Oczyszczone w ten sposób ścieki można gromadzić w specjalnym zbiorniku lub odprowadzać do oczka wodnego, z których wodę można czerpać i wykorzystać np. do podlewania ogrodu.
Wniosek końcowy
Aby przyjęty system charakteryzowała wysoka efektywność oczyszczania, system ten musi najpierw zostać prawidłowo zaprojektowany, wykonany, a następnie eksploatowany. Zasada działania oczyszczalni biologicznych jest prosta, ale wymaga wiedzy, doświadczenia i precyzji. Metody biologiczne oparte na złożu biologicznym potrzebują czasu na tzw. wpracowanie się, ale potem są już trwałe i działają samodzielnie jako bezobsługowe.

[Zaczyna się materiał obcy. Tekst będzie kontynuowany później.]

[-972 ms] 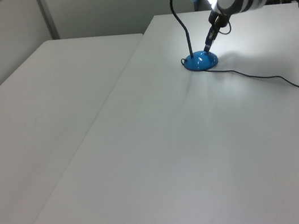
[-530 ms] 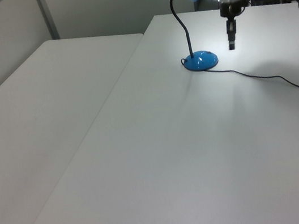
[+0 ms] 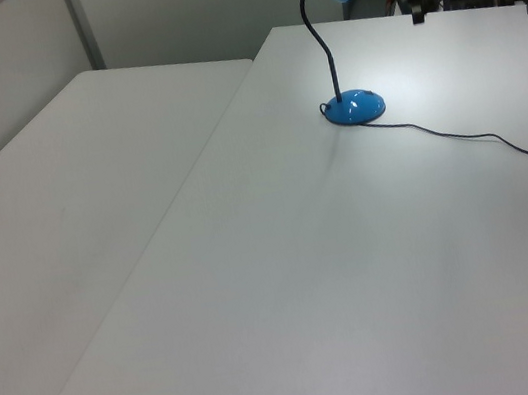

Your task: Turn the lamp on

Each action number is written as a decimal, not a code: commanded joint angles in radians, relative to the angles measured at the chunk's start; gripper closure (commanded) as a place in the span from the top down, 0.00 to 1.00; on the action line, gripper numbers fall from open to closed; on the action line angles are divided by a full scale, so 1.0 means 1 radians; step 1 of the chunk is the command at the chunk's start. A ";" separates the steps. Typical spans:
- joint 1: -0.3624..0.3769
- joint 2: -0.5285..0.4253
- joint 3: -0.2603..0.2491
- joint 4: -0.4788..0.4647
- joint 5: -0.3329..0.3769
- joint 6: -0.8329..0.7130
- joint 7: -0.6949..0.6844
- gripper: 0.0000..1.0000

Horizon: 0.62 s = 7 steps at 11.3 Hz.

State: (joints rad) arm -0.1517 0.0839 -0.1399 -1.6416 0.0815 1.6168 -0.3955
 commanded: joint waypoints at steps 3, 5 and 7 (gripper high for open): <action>0.133 -0.073 -0.007 0.077 -0.049 -0.012 0.266 1.00; 0.139 -0.070 -0.006 0.075 -0.051 -0.005 0.276 1.00; 0.139 -0.067 -0.003 0.074 -0.054 0.031 0.262 1.00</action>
State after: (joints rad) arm -0.0240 0.0129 -0.1376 -1.5732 0.0506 1.6187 -0.1451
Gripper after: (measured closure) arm 0.000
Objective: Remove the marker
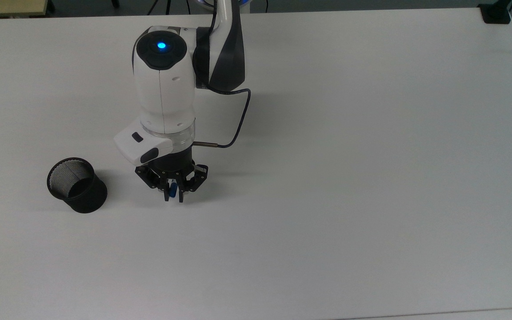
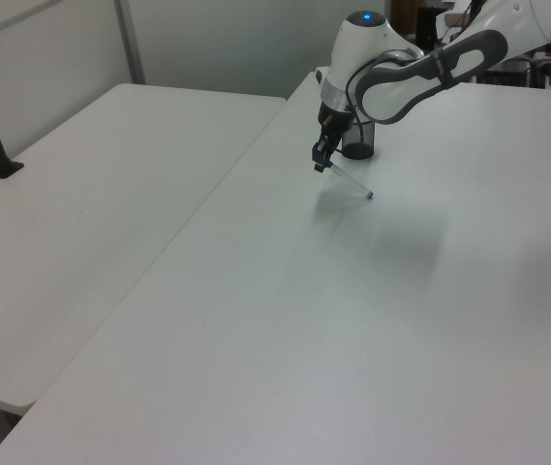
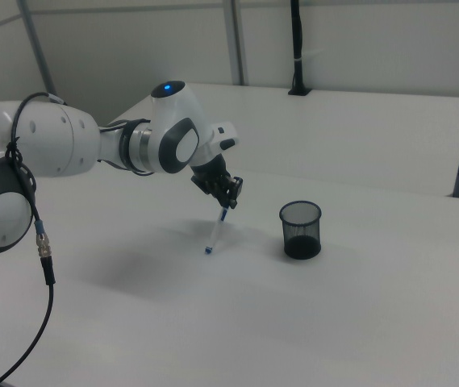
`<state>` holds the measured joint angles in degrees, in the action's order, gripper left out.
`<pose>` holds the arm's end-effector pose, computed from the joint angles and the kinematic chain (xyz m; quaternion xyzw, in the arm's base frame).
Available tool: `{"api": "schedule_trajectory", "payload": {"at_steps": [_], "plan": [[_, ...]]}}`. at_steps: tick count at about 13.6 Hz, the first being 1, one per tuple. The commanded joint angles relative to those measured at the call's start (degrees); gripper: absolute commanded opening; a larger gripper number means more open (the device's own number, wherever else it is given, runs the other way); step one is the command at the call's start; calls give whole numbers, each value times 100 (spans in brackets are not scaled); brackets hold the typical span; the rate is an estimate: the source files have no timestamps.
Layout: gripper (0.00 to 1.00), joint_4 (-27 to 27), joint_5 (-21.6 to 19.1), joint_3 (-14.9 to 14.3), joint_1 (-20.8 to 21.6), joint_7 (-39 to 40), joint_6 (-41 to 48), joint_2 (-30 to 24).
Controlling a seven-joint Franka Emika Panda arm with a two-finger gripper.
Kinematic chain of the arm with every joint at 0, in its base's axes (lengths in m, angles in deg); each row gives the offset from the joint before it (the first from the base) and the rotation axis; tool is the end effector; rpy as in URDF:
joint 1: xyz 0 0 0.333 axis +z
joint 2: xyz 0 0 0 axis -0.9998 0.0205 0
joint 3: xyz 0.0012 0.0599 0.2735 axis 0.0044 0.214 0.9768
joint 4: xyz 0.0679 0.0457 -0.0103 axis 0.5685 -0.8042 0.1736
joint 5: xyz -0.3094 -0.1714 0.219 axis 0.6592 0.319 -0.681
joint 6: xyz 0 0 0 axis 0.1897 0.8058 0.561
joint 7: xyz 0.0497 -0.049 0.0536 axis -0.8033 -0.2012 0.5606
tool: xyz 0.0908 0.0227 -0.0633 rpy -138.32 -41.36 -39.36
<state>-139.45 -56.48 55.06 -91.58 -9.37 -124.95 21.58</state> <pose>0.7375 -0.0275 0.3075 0.9868 -0.0114 0.1556 0.0428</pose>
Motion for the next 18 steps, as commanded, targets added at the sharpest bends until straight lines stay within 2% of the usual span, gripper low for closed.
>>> {"api": "schedule_trajectory", "payload": {"at_steps": [1, 3, 10, 16, 18], "plan": [[100, -32, -65, -33, 116, 106, 83, -219], [100, -59, -65, -33, 248, 97, 127, -352], [100, -59, -4, -41, 670, -26, 2919, -1590], [100, -68, -74, -68, 723, -61, 4239, -2478], [100, -330, -74, -77, 714, -70, 4460, -2838]]}}
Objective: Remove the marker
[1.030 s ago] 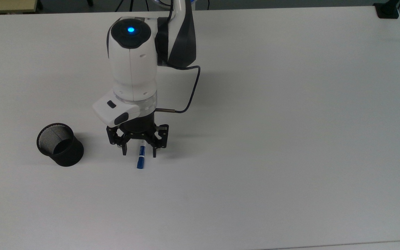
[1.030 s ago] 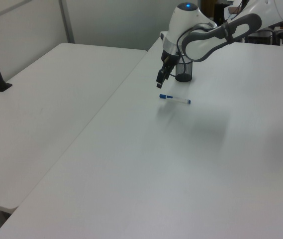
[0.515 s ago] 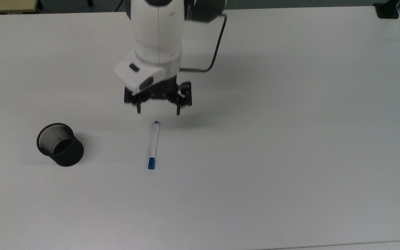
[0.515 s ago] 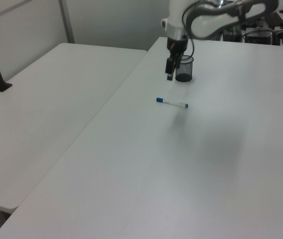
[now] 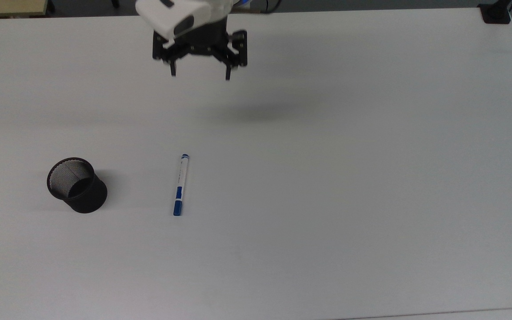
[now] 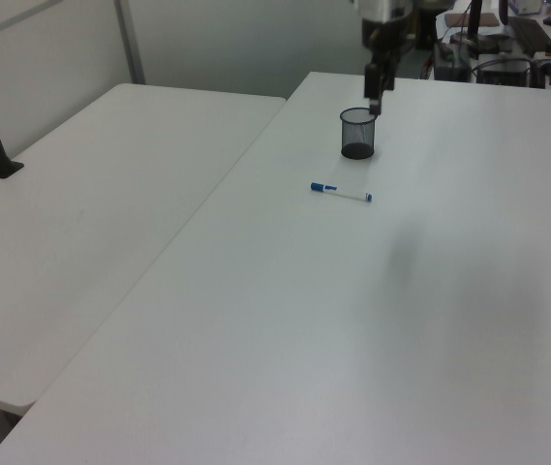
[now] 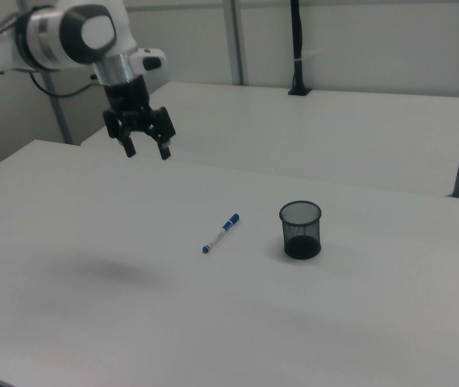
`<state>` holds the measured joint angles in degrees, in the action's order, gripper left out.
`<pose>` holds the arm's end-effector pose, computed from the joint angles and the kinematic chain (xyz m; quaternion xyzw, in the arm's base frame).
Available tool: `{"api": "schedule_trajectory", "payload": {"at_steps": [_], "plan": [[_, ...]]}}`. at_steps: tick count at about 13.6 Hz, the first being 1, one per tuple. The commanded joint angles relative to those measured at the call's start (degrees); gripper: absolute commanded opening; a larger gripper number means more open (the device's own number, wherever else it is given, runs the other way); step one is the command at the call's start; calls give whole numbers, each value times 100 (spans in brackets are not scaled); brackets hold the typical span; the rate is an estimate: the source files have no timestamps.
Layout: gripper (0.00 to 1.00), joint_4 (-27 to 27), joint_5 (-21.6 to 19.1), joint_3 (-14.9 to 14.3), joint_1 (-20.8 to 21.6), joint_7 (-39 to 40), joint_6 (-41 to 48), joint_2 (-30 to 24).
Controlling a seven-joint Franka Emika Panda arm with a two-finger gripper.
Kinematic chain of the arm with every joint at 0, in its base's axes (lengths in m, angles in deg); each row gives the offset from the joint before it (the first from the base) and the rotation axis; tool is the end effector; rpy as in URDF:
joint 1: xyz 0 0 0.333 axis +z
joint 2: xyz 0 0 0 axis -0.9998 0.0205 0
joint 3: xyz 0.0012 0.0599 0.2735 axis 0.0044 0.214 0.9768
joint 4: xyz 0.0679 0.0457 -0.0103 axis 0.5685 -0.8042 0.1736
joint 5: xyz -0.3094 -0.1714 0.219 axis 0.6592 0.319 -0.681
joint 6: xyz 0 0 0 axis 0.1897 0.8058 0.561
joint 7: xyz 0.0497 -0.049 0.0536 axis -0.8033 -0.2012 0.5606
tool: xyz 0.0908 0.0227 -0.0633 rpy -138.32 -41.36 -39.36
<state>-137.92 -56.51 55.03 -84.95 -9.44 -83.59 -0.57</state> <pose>0.6396 0.0389 0.5166 0.9980 0.0140 0.0060 0.0607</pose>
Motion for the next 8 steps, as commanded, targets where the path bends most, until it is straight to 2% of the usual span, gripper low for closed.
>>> {"api": "schedule_trajectory", "payload": {"at_steps": [1, 8], "plan": [[100, -650, -70, -73, 17, -54, 342, -772], [100, -739, -70, -73, -10, -63, 342, -818]]}}
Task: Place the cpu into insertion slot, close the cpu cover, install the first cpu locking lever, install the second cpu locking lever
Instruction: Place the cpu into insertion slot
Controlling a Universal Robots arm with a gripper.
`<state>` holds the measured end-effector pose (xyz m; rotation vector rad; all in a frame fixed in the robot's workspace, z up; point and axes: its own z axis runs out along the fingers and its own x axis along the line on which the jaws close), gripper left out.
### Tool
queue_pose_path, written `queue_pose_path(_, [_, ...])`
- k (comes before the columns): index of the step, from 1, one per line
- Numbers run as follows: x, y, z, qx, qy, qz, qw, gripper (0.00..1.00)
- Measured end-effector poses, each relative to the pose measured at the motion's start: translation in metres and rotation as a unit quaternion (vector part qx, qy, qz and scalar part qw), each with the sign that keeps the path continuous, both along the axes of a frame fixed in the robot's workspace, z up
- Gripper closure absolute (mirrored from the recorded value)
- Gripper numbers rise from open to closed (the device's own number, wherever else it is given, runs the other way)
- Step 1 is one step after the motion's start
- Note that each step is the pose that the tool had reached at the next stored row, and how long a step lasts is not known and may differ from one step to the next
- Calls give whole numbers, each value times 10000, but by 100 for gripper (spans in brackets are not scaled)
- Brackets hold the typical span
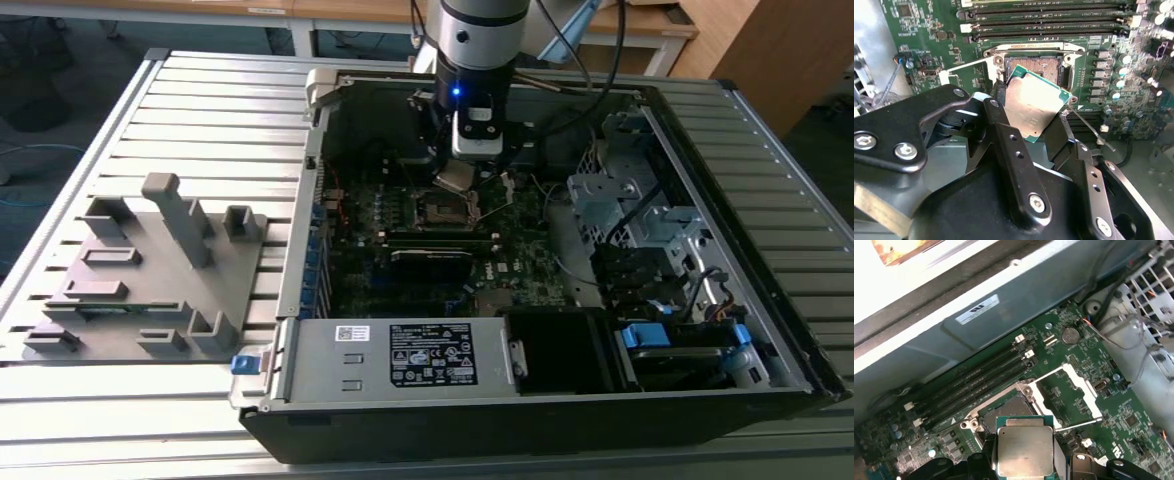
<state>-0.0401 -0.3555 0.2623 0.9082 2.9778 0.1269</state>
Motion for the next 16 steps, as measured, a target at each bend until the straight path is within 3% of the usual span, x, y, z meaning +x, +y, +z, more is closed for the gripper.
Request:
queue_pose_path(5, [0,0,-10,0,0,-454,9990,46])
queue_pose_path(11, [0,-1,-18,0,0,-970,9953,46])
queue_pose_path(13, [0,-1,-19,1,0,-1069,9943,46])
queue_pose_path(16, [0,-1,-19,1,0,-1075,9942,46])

Wielką zaletą tych systemów jest ich elastyczność pod kątem ilości i jakości doprowadzanych ścieków, gdyż mikroorganizmy, które są motorem całego procesu, odpowiednio dostosowują się do panujących warunków. Z kolei brak dopływu ścieków nie unicestwia całego systemu, gdyż rośliny i mikroorganizmy potrafią w takich warunkach przeżyć nawet kilka miesięcy.
W omówionych pasywnych metodach oczyszczania ścieków istotną kwestią jest pozostawienie wody w lokalnym ekosystemie, a nie transportowanie jej rurociągami na wiele kilometrów, do końcowego odbiornika np. rzeki.
Doskonałym przykładem jest tworzenie sztucznych mokradeł, które pełnią dodatkowo rolę rezerwuaru wody, tak istotnego na terenach zagrożonych suszą. Wobec tego metoda ta wpisuje się wprost w aktualne programy dotyczące małej retencji czy „Stop suszy”.
Wobec wszelkich zalet oczyszczalni opartej na pasywnym systemie oczyszczania stanowi ona zazwyczaj wybór optymalny.